Memphis Grizzlies jeszcze do przerwy prowadzili 55-52 po trójce Mario Chalmersa. Ale kiedy ten sam Mario Chalmers musiał opuścić parkiet z powodu kontuzji to wszystko po stronie Misiów się posypało. Mecz przejął Isaiah Thomas, który samodzielnie wypunktował rywali, zdobywając w trzeciej odsłonie więcej oczek niż cała drużyna przyjezdnych razem wzięta i C’s wygrali ostatecznie 116-96 po gino-time. Kibice mogli czuć się spokojnie, tak jak ma to miejsce już od prawie dwóch miesięcy, bowiem zwycięski streak – po środowej wygranej wynoszący już czternaście kolejnych wygranych – trwa od 13 stycznia. Jest to najdłuższa taka seria od sezonu 1990/91, kiedy Bird i spółka wygrali 18 kolejnych meczów u siebie.
Można by rzec, że to był klasyczny mecz dwóch połówek.
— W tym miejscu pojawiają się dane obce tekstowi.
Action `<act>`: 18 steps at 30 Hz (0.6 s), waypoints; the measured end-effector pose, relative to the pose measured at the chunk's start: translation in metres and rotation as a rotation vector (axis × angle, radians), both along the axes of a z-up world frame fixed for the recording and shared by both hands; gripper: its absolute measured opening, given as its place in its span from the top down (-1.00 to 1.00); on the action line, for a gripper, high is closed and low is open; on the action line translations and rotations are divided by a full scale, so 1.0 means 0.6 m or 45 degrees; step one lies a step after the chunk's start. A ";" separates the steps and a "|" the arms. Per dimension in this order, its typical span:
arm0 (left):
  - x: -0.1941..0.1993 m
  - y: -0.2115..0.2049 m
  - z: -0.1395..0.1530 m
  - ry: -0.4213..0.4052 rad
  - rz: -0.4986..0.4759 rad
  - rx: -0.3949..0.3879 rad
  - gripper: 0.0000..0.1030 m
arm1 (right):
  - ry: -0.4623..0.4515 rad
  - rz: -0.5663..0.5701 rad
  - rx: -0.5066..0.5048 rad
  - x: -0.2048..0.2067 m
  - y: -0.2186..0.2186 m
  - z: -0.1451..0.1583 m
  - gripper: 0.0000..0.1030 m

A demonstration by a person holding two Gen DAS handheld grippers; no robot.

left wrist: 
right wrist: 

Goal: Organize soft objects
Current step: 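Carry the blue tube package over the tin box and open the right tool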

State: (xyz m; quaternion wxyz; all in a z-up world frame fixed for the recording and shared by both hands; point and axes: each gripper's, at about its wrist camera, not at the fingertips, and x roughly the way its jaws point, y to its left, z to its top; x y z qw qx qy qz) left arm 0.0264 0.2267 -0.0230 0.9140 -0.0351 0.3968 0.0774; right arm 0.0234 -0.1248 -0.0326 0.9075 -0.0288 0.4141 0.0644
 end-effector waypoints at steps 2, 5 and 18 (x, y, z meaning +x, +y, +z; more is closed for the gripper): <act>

W pierwszej to zawodnikom Grizzlies odrobinę bardziej się chciało, w pewnych momentach pokonywali Celtów ich własną bronią i koniec końców to oni byli na prowadzeniu po 24 minutach. W drugiej za to Celtowie wzięli się w garść, wzmocnili obronę i trafili też dziewięć trójek, dzięki czemu na ostatnie dwie minuty w grze mogli pojawić się Jordan Mickey, R.J. Hunter, Terry Rozier oraz James Young. Ten pierwszy miał zresztą sekwencję meczu, czyli trzy bloki w pięć sekund.
Ale zanim do tego doszło to widzieliśmy mnóstwo pudeł na starcie spotkania i solidną defensywę po obu stronach parkietu. Grizzlies robili jednak mnóstwo rzeczy w paint Celtów, nie tylko łatwo pod względem łatwości dostawania się pod kosz (tym bardziej, że mieli ogromne problemy na obwodzie), ale także pod względem aktywnej gry na tablicy. Dość powiedzieć, że po dwóch kwartach mieli dwa razy więcej zbiórek od Bostończyków (29-14), zdobywając przy tym 16 punktów drugiej szansy przy ledwie czterech po stronie Celtics.
Ale gdy przetrzebieni Grizzlies – nie zagrał Z-Bo, na wylot w ogóle nie załapał się Mike Conley – stracili w trzeciej kwarcie Chalmersa to wypuścili też z rąk ten mecz. Lance Stephenson swoimi solowymi próbami “rozgrywania” wzbudzał co najwyżej uśmiech politowania, a Celtowie świetnie wykorzystali kolejne niewymuszone błędy gości (siedem strat Misiów w trzeciej kwarcie), trafiając kilka trójek i ustawiając sobie ten mecz. Dość powiedzieć, że sam jeden Thomas zdobył 16 punktów w trzeciej odsłonie przy ledwie 12 od Memphis.
W ostatniej kwarcie trochę trójek porzucał sobie Vince, ale Grizzlies nie zdołali już do tego meczu wrócić, bo i Celtowie mieli w ostatnich 12 minutach aż siedem celnych rzutów zza łuku i Thomas w czwartej odsłonie na parkiecie się nie pojawił. I tak, po 31 punktach w trzeciej Bostończycy zdobyli w ostatniej nawet o dwa więcej. 16 punktów i osiem asyst od Turnera, po 15 punktów zdobyli Bradley oraz Crowder. 12 miał Sullinger, 11 dla Jerebko, a dziesięć od Smarta. Kolejny mecz także w Ogródku, w piątek rywalem będą Houston Rockets.
p.s. a Heat przegrali z Bucks, dzięki czemu Celtics mają teraz 1.5 meczu przewagi!